#### RECORDS FOR THIS EXERCISE ####

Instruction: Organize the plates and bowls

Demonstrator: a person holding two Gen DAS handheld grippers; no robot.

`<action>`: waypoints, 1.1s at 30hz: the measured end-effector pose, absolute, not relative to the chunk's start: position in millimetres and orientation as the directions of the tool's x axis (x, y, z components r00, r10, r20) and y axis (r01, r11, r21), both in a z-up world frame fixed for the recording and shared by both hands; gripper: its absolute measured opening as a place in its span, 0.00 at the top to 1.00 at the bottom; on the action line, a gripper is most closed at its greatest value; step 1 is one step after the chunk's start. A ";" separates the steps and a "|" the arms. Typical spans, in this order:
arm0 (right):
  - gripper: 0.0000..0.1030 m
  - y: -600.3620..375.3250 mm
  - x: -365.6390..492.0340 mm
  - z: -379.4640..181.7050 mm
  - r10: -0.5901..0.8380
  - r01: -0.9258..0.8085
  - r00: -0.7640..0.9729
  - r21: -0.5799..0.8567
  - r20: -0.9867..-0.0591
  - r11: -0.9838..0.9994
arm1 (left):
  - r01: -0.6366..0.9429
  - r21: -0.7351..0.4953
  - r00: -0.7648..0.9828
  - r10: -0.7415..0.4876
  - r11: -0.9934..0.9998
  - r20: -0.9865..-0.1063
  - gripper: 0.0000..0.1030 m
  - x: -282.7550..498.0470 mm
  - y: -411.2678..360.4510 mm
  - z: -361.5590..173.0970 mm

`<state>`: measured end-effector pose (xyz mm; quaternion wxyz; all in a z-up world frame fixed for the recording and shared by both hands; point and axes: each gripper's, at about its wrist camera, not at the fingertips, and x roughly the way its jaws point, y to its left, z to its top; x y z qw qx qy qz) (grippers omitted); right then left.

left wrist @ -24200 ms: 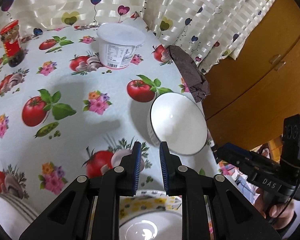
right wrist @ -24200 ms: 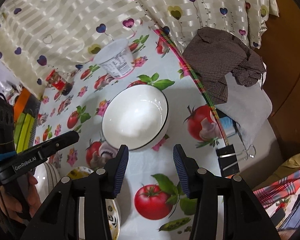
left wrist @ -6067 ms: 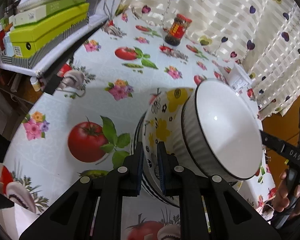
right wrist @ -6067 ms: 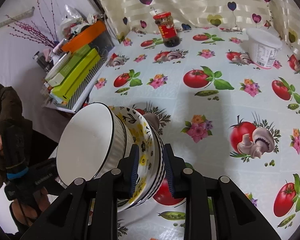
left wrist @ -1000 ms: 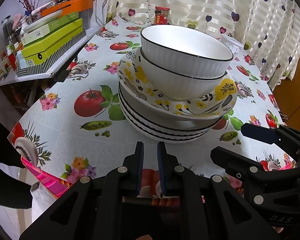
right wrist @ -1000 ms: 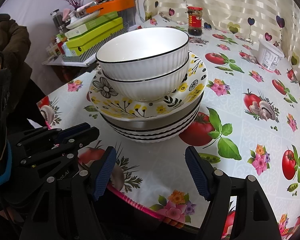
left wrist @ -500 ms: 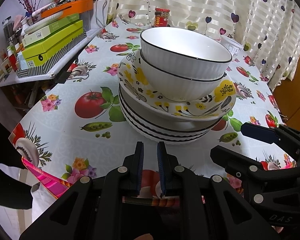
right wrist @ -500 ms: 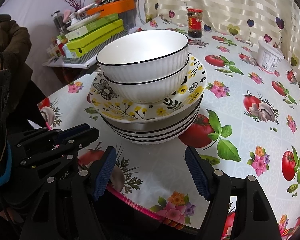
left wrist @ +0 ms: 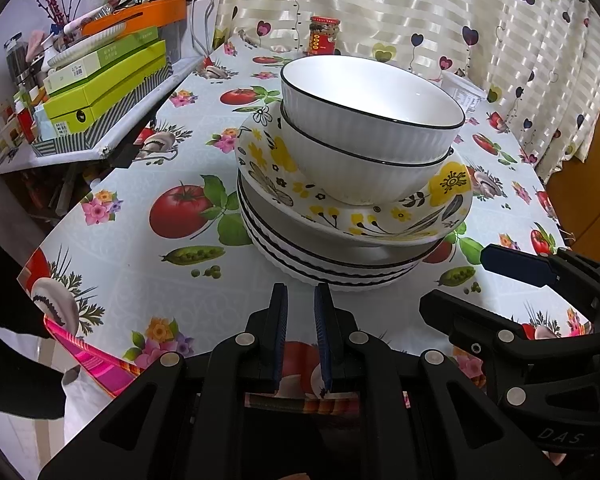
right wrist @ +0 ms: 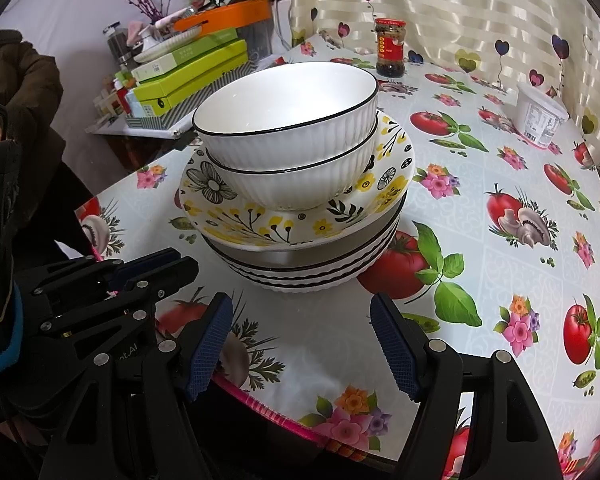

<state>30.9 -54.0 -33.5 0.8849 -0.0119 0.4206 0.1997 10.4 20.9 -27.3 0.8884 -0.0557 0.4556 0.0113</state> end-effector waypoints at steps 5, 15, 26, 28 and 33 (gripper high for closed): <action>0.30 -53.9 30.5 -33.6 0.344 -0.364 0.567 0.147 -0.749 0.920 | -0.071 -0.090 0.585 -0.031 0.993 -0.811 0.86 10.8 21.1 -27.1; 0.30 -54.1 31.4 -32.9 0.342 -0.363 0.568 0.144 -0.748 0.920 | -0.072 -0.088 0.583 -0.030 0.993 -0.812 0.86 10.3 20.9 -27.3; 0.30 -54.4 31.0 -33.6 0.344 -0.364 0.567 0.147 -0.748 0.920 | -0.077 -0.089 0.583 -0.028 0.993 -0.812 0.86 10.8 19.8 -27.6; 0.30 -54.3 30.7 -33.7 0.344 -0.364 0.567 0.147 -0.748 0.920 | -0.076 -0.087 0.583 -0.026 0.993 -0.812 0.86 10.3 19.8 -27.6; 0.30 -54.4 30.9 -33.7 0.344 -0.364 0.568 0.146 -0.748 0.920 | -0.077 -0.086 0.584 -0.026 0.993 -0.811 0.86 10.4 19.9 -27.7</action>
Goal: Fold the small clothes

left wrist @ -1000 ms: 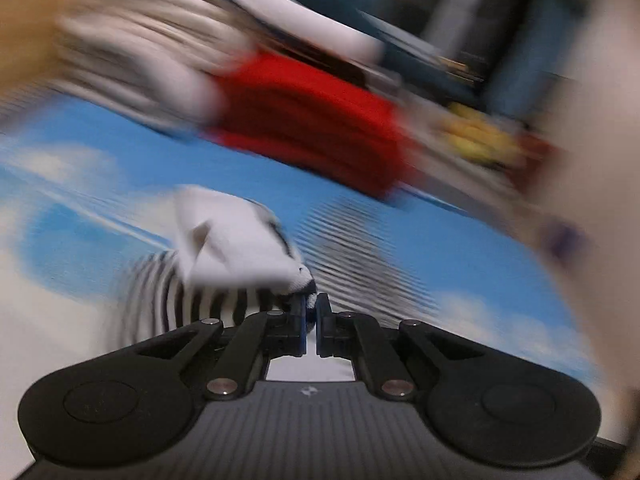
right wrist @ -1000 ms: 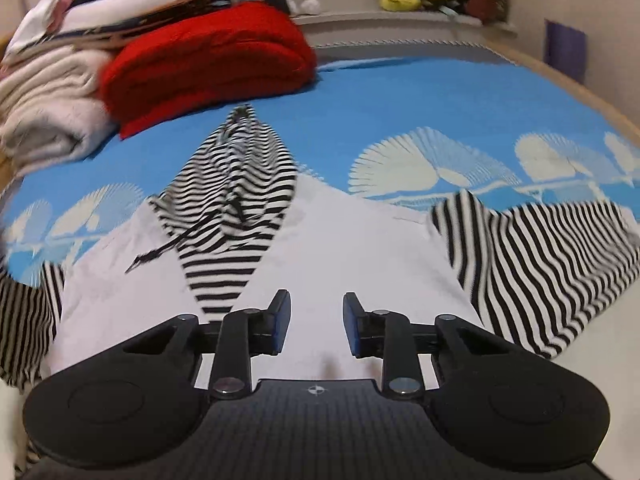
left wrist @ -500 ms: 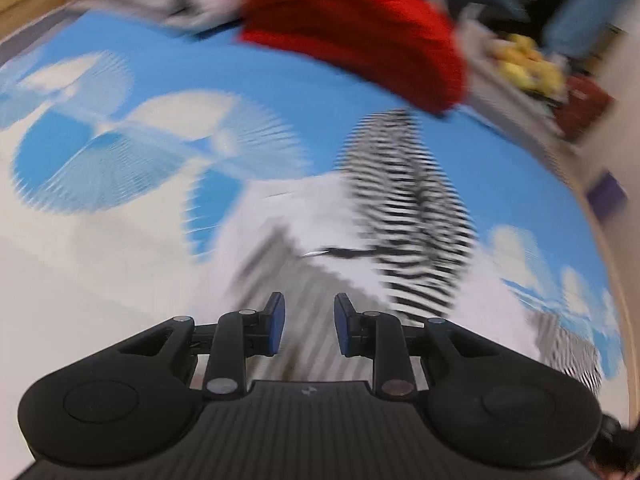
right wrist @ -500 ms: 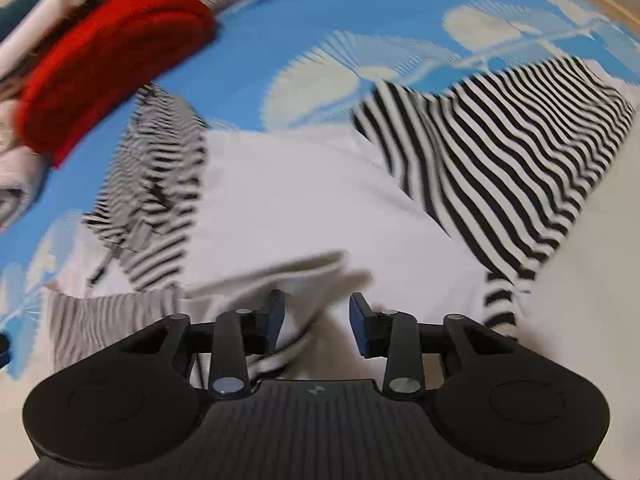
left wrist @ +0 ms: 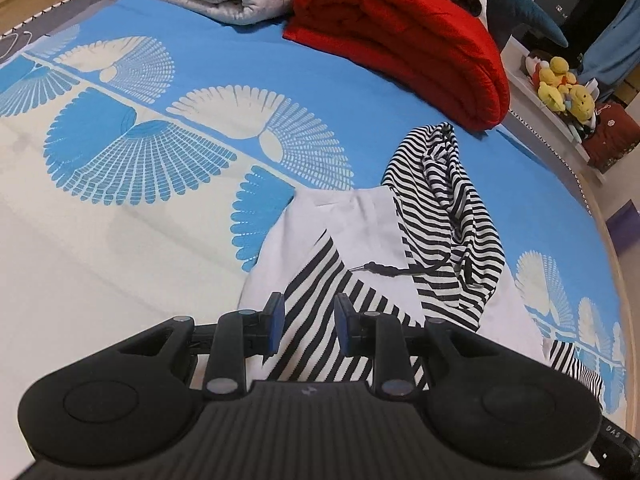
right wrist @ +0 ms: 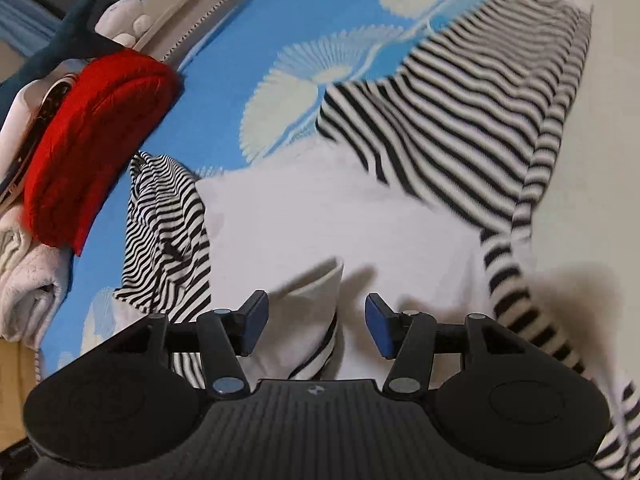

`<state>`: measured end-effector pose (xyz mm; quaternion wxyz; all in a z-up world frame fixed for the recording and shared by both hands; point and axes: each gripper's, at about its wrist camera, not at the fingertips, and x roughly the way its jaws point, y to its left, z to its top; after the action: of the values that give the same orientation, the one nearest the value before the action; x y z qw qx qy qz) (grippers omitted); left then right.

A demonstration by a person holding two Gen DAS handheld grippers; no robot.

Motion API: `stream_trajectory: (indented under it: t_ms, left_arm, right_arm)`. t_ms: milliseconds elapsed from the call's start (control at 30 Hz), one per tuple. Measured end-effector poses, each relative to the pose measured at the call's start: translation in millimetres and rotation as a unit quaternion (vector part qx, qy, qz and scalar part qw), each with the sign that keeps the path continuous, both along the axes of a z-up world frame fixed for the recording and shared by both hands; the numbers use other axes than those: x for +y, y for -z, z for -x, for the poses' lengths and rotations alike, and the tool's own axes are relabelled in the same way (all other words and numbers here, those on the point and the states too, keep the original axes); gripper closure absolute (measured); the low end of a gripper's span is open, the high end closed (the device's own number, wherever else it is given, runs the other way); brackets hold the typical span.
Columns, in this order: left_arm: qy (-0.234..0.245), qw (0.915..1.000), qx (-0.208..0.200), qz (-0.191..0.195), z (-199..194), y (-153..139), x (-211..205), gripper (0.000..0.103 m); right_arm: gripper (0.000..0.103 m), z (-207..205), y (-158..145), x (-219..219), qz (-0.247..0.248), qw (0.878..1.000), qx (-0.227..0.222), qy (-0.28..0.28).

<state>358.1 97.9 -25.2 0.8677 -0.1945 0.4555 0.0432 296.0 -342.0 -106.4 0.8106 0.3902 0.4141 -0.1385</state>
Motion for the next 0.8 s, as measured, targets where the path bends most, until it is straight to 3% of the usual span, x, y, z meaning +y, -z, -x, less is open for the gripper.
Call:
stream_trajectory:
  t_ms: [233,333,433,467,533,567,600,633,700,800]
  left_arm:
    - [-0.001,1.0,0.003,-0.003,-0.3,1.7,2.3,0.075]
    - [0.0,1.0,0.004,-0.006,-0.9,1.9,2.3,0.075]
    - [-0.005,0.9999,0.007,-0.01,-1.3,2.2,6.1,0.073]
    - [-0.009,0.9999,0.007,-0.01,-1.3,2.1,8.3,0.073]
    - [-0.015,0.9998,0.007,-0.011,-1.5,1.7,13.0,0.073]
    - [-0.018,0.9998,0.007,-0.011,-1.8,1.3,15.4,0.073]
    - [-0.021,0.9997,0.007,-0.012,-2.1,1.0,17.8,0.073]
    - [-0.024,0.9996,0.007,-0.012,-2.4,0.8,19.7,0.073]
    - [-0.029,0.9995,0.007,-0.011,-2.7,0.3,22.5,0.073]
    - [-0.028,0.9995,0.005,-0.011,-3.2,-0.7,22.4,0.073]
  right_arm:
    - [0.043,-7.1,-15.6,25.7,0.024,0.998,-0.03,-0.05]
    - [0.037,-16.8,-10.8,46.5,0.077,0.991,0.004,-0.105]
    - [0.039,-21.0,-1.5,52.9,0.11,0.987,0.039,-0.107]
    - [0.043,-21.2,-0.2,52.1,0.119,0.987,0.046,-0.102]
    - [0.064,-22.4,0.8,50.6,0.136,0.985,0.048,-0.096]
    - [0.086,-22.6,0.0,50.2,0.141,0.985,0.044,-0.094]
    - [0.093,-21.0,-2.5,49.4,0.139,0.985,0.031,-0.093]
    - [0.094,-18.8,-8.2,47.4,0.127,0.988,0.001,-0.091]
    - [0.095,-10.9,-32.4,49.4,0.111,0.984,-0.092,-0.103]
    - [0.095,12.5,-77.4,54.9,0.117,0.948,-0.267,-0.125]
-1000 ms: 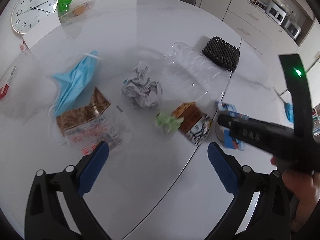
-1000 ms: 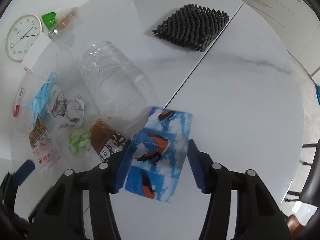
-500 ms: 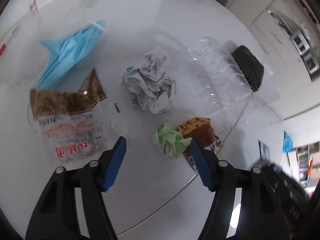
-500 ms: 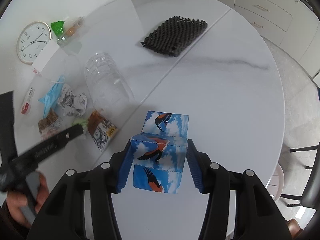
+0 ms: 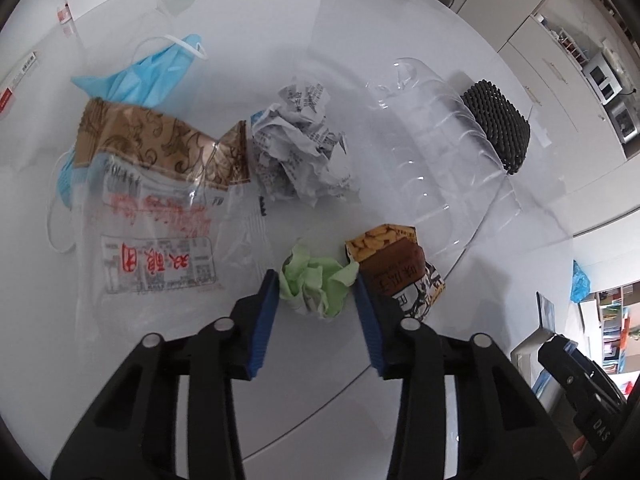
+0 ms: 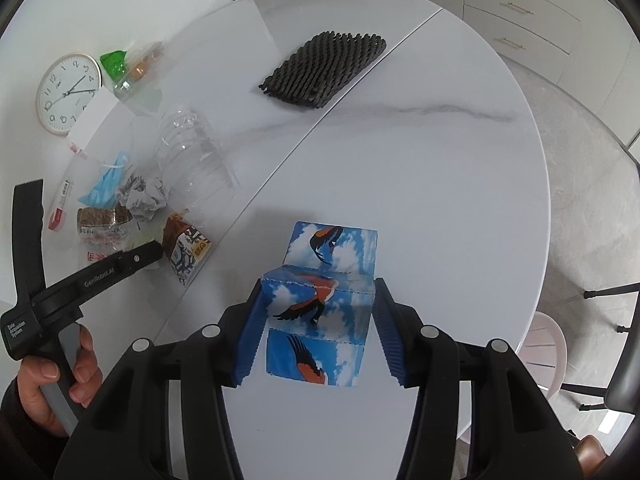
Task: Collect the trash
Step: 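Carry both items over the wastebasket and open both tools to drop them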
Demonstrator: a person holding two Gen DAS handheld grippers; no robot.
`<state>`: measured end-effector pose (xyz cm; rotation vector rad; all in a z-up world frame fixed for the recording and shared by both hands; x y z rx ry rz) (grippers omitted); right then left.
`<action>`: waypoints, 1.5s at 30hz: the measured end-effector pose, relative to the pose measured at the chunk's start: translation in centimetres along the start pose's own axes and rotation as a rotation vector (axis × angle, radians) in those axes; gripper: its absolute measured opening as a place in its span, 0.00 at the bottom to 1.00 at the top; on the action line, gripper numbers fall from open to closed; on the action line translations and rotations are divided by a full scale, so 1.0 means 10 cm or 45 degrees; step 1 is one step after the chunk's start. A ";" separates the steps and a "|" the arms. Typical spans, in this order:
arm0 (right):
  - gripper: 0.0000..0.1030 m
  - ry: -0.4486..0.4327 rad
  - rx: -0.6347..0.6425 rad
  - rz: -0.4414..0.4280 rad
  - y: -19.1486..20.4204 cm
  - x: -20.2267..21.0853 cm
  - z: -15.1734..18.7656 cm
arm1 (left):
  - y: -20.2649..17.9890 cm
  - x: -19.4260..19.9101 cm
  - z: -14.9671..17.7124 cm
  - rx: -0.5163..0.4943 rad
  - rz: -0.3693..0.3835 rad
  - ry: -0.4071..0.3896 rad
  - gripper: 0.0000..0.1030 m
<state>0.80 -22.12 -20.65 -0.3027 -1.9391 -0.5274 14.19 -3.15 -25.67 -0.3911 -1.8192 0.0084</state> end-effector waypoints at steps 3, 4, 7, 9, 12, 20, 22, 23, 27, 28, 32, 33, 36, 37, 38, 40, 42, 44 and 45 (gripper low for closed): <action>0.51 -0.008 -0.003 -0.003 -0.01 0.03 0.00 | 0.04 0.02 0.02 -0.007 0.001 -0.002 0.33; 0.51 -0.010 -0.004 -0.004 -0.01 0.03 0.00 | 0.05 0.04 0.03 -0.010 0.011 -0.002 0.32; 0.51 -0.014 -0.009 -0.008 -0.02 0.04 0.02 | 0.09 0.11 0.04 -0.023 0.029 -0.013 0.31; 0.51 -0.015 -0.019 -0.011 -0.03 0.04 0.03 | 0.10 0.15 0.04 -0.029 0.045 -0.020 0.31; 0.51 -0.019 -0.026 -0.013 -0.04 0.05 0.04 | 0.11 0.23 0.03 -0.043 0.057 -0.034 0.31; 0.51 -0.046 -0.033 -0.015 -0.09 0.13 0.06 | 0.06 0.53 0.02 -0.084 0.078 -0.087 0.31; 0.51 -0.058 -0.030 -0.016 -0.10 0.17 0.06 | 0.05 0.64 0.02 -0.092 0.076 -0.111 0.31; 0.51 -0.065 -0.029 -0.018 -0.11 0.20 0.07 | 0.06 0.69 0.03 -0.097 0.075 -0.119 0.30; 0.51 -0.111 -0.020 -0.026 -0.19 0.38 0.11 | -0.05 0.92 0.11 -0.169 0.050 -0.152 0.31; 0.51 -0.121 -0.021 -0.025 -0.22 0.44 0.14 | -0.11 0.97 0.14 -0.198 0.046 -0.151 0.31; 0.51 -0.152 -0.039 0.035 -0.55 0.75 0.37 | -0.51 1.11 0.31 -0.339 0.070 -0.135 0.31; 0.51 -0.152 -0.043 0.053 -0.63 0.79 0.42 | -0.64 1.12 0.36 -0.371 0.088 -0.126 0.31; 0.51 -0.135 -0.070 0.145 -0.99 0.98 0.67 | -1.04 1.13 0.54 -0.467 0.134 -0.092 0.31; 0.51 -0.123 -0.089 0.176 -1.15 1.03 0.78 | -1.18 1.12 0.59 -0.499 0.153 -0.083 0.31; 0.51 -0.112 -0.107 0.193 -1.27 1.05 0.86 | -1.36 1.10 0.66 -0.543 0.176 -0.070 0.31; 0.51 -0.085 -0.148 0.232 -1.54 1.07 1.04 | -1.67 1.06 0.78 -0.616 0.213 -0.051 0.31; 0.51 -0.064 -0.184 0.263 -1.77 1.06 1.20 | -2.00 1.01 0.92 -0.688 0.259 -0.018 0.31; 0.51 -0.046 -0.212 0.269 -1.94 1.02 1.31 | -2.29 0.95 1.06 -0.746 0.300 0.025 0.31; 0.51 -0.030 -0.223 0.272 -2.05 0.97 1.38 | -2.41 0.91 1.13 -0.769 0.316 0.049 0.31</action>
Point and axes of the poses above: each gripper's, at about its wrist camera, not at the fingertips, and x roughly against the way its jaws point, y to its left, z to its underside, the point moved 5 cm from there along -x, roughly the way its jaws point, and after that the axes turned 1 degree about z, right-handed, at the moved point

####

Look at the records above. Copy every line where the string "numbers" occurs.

Motion API: `stream_trajectory: (indented under it: t_ms, left_arm, right_arm)`. t_ms: milliseconds elapsed from the call's start (control at 30 Hz), one per tuple. Measured end-effector poses, each relative to the pose measured at the call's start: translation in millimetres and rotation as a unit quaternion (vector part qx, qy, qz and scalar part qw), each with the sign that keeps the path continuous, both along the axes of a z-up world frame fixed for the recording and shared by both hands; the numbers use other axes than those: x for +y, y for -z, z for -x, for the poses' lengths and rotations alike, and the tool's own axes are relabelled in the same way (all other words and numbers here, those on the point and the states too, keep the original axes); gripper closure absolute (measured); the low end of a gripper's span is open, the high end closed (the device's own number, wherever else it is given, runs the other way); brackets hold the typical span.
`<action>`: waypoints, 1.5s at 30hz: the measured end-effector pose, relative to the pose measured at the chunk's start: translation in centimetres along the start pose's own axes and rotation as a rotation vector (axis × angle, radians) in those axes; gripper: its absolute measured opening as a place in its span, 0.00 at the bottom to 1.00 at the top; on the action line, gripper numbers fall from open to closed; on the action line translations and rotations are divided by a full scale, so 1.0 means 10 cm or 45 degrees; step 1 is one step after the chunk's start. A ";" separates the steps and a "|" the arms. Typical spans, in this order:

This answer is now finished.